The operational intelligence from an AI agent chatbot is richer than what a chatbot alone provides. Knowledge base analytics tell you what visitors are asking. Tool call analytics tell you what visitors are trying to do. When 300 visitors this month triggered the order status tool, you know your order confirmation emails need work. When inventory check calls spike for a specific product on Monday mornings, you know weekend marketing is driving demand you're not surfacing well on product pages. When lead qualification tools collect 50 visitor emails in a week, you know your pricing page needs a clearer CTA. The agent side doesn't just resolve conversations — it generates structured data about visitor intent that static analytics can't capture.

The economic argument for an AI agent chatbot over a chatbot alone comes down to resolution rate. A knowledge-base chatbot typically resolves 40-50% of incoming conversations — the rest need a human because the visitor needs specific data the chatbot can't access. Adding the agent side pushes resolution to 70-85% because it handles the data-dependent questions that drive the majority of support tickets: order status, inventory availability, account details, booking confirmations. Each additional tool you connect captures another slice of volume that would otherwise require a human agent. At Asyntai's pricing, the cost per resolved conversation is a fraction of a cent — compared to $5-15 per ticket for a human agent.

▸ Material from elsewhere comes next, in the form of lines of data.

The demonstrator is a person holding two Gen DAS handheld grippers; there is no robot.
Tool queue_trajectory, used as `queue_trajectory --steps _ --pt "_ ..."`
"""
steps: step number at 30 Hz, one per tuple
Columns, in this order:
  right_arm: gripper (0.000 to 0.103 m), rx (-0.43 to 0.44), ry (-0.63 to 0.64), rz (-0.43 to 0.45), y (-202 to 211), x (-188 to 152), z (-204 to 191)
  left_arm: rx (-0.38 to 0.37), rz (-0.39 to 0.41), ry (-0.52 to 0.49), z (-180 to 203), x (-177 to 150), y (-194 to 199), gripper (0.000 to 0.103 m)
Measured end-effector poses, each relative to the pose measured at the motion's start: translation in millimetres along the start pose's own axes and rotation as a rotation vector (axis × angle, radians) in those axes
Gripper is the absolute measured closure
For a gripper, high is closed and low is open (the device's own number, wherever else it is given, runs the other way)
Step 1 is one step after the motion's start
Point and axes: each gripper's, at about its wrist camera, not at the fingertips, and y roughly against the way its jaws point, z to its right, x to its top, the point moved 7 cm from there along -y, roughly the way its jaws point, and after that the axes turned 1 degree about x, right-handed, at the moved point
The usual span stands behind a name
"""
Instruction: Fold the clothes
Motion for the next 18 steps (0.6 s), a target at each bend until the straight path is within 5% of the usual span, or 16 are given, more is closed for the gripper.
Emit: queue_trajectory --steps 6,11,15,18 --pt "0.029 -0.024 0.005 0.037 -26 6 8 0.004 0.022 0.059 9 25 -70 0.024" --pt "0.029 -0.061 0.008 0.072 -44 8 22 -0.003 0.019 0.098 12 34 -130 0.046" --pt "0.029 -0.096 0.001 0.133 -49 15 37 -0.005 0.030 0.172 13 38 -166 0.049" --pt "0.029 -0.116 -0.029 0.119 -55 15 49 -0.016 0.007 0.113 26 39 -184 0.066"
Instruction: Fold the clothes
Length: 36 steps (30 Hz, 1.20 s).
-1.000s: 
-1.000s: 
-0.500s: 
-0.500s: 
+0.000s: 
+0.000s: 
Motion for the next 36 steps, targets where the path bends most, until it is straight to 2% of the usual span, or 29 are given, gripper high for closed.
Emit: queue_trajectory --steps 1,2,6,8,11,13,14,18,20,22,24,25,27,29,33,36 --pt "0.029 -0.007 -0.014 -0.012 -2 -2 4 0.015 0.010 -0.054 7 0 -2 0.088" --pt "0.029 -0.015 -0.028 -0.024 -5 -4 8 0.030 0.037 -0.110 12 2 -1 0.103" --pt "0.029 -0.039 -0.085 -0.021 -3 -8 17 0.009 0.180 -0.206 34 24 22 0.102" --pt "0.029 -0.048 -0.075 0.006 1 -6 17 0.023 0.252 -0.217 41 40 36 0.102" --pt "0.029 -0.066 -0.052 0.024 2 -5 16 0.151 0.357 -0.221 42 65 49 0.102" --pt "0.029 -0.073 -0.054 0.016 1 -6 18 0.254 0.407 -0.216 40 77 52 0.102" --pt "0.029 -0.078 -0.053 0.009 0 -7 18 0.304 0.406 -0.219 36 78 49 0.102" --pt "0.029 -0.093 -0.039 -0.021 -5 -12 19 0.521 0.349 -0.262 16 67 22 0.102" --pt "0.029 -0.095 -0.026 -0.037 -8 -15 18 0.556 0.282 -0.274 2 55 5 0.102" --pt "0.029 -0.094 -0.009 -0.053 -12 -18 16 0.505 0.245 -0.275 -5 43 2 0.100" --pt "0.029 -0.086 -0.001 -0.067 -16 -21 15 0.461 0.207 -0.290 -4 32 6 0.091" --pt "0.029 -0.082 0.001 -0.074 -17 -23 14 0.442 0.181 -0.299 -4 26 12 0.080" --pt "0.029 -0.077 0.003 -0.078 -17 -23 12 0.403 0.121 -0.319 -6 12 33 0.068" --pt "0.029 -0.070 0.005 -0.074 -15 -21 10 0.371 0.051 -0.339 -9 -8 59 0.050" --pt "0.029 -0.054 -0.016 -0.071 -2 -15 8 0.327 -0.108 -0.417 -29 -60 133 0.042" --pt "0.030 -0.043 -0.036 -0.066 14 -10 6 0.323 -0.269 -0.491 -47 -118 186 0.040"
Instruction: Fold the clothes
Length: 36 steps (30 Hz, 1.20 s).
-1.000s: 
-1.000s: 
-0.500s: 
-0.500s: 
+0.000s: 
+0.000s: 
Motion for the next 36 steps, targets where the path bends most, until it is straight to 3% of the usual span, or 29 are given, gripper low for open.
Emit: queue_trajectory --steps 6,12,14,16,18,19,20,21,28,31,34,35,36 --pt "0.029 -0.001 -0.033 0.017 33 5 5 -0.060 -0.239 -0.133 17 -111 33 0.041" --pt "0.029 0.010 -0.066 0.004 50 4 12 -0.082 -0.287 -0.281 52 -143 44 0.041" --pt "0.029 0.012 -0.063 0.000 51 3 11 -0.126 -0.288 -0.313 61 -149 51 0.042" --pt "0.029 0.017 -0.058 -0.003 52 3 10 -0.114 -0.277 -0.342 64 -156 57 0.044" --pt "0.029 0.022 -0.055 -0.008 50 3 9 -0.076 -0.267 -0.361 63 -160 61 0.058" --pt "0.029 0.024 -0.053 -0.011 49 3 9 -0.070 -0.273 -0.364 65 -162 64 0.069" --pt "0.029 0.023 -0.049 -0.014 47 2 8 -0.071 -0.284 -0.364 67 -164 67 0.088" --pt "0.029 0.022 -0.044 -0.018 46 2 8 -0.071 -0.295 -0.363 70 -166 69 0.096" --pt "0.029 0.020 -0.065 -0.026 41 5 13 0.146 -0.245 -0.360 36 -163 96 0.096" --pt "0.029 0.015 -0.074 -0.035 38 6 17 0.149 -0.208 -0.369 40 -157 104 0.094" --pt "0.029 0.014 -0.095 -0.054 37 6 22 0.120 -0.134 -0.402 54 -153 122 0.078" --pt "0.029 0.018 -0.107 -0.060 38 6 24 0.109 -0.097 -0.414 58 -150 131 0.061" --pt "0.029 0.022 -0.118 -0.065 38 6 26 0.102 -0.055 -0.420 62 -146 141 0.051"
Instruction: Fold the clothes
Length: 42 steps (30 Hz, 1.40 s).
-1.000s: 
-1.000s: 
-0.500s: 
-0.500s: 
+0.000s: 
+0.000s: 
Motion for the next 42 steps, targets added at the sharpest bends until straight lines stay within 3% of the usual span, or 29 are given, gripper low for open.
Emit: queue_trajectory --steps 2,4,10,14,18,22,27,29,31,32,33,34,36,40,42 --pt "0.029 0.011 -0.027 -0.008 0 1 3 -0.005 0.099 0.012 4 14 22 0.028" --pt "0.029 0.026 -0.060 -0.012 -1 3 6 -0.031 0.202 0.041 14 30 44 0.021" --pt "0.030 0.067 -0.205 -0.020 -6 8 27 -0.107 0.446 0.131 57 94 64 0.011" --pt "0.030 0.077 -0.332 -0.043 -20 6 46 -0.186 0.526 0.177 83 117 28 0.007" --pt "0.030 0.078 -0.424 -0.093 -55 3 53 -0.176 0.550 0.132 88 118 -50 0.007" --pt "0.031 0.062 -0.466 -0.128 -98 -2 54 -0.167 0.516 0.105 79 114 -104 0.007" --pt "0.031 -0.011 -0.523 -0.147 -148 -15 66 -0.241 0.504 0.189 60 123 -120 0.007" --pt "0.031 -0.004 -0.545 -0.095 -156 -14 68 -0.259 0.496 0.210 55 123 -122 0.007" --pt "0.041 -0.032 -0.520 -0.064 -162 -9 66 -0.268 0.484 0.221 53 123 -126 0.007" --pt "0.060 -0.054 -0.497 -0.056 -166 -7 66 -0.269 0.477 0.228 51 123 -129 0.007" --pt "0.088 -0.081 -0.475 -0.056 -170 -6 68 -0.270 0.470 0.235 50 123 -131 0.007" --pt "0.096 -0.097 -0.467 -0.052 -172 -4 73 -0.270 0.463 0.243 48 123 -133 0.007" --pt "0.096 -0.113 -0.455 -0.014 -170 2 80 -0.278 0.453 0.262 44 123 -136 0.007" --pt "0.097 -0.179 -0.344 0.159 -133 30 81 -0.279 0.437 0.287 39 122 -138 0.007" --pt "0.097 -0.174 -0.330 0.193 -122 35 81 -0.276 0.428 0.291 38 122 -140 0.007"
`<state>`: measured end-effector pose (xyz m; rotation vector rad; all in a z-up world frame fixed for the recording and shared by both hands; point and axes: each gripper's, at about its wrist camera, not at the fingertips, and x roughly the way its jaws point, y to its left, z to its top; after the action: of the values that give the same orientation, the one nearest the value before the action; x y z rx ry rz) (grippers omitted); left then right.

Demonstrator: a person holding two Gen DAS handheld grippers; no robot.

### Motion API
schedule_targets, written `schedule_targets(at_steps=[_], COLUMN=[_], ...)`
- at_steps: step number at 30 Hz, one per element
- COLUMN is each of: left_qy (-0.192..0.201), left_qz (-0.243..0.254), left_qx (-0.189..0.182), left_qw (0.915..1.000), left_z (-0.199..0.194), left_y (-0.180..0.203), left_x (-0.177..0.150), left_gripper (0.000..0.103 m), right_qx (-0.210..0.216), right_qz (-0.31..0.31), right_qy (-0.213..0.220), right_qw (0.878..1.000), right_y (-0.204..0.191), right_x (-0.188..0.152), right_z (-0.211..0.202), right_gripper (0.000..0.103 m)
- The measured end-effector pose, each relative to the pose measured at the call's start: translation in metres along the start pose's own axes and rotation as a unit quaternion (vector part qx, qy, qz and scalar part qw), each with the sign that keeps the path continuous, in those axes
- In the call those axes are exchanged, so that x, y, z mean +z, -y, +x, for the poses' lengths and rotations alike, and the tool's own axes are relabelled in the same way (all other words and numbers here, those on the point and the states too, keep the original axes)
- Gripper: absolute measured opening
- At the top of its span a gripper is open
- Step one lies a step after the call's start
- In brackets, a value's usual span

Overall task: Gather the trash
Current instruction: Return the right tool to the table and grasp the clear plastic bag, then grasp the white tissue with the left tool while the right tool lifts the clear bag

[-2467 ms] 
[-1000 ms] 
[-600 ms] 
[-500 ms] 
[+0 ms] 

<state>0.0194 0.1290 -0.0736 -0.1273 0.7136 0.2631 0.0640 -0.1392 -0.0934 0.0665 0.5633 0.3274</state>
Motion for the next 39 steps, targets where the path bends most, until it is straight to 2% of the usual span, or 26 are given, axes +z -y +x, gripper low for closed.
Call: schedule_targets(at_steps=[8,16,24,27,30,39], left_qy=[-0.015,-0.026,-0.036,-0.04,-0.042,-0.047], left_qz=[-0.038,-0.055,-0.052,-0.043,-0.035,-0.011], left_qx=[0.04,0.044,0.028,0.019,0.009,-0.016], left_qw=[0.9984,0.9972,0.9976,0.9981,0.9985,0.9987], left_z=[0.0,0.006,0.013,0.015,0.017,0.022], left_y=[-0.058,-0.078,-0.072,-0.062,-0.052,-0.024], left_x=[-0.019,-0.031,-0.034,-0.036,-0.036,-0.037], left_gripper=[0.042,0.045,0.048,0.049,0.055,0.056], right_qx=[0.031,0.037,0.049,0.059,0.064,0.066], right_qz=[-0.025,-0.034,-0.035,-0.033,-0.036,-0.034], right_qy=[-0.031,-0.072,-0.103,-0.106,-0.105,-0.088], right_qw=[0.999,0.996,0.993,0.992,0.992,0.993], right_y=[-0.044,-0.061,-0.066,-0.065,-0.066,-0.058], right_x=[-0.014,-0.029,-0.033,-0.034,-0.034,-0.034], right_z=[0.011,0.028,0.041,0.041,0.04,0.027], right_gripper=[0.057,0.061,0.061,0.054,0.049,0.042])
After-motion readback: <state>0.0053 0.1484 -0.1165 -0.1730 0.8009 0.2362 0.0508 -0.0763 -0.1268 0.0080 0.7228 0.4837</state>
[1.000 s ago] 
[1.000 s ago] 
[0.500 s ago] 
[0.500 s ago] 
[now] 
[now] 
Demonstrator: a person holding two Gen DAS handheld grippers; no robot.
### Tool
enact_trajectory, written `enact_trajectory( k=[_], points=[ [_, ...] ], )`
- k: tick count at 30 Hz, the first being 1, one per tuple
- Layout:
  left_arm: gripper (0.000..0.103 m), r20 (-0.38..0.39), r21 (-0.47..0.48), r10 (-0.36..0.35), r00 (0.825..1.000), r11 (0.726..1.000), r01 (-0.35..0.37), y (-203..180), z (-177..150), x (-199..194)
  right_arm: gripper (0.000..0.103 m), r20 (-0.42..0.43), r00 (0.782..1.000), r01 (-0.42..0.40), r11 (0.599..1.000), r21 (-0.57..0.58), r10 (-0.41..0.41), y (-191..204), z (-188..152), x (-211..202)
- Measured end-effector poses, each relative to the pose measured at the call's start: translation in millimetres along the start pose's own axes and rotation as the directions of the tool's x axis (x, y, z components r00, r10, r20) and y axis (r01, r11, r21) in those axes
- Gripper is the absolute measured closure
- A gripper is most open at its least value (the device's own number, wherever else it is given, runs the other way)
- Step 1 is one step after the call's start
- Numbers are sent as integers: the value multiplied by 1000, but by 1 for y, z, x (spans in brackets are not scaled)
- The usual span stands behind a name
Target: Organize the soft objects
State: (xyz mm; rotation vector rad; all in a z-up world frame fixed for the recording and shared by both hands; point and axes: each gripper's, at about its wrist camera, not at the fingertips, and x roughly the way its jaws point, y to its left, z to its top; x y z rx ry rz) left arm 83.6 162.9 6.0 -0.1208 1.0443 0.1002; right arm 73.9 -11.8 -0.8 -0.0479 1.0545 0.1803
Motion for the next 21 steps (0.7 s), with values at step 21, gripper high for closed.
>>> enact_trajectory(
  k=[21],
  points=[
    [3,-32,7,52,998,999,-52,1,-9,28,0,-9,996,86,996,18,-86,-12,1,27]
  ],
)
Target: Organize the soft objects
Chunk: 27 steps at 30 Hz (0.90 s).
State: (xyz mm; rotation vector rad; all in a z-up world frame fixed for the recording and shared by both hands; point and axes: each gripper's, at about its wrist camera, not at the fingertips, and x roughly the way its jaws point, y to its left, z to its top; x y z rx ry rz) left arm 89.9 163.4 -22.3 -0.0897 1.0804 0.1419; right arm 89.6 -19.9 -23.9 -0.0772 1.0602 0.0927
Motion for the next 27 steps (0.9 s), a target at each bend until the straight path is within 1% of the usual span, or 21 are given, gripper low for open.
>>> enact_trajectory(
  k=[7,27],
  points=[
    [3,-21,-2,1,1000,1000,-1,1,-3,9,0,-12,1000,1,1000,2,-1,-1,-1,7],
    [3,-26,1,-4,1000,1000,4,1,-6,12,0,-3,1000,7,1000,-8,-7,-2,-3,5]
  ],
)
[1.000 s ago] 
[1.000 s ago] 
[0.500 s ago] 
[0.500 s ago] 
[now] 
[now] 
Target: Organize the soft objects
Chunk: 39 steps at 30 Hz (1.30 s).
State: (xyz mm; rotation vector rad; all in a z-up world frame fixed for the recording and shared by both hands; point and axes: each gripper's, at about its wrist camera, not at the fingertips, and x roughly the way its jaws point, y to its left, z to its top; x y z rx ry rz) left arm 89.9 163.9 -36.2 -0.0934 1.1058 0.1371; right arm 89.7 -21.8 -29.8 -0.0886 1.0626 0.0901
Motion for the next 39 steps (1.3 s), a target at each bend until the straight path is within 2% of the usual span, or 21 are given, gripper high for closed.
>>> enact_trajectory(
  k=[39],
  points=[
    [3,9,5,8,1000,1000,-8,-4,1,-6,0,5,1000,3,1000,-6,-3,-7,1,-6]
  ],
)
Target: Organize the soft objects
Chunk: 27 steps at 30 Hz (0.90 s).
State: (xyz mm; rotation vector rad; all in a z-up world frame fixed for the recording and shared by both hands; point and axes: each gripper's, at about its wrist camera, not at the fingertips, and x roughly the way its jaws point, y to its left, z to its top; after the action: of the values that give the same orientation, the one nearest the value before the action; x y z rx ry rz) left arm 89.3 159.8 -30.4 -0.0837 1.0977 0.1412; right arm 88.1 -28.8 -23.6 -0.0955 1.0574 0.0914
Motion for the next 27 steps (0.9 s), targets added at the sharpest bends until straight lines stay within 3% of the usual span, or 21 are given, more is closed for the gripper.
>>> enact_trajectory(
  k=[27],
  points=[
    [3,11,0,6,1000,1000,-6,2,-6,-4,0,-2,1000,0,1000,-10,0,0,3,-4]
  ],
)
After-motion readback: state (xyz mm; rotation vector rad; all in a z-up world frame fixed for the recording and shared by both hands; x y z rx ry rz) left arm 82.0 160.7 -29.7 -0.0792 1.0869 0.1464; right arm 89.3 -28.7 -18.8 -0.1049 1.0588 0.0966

User Context adds a third dimension to the AI agent chatbot when the visitor is logged in. You push known data about the visitor — name, email, account tier, recent purchases — into the widget before the conversation starts. The chatbot side uses this context to personalize answers: "As a Pro plan member, you have access to priority support." The agent side uses it to pre-fill parameters: when a logged-in visitor asks about their last order, the AI already knows their email and can query your system without asking for it. Context makes the chatbot smarter. Tools make it capable. Together, they make the widget feel less like software and more like a knowledgeable colleague who has access to all the right systems.

The trajectory of customer expectations explains why the AI agent chatbot category is growing. Five years ago, visitors were impressed by a chatbot that could answer FAQ questions without a human. Today, that's table stakes. Visitors expect the chat widget to actually do things — check their order, verify their appointment, tell them if something is in stock. They don't distinguish between "chatbot features" and "agent features" in their heads. They just ask a question and expect an answer. An AI agent chatbot meets that expectation by bringing both capabilities into the same widget, the same conversation, the same experience. The visitor doesn't know or care that one answer came from a crawled help page and another came from an API call to your order management system. They just got their question answered.

Choosing an AI agent chatbot is a decision to stop drawing an artificial line between "questions we can automate" and "questions that need a human." The chatbot side automates knowledge. The agent side automates action. Together, they cover the vast majority of what visitors actually want when they open a chat widget: answers and outcomes. Asyntai puts both in one embeddable script tag — crawl your content, connect your APIs, and deploy a widget that handles the full spectrum of visitor needs without routing half of them to a queue. That's the chatbot-to-agent evolution, and it's already here.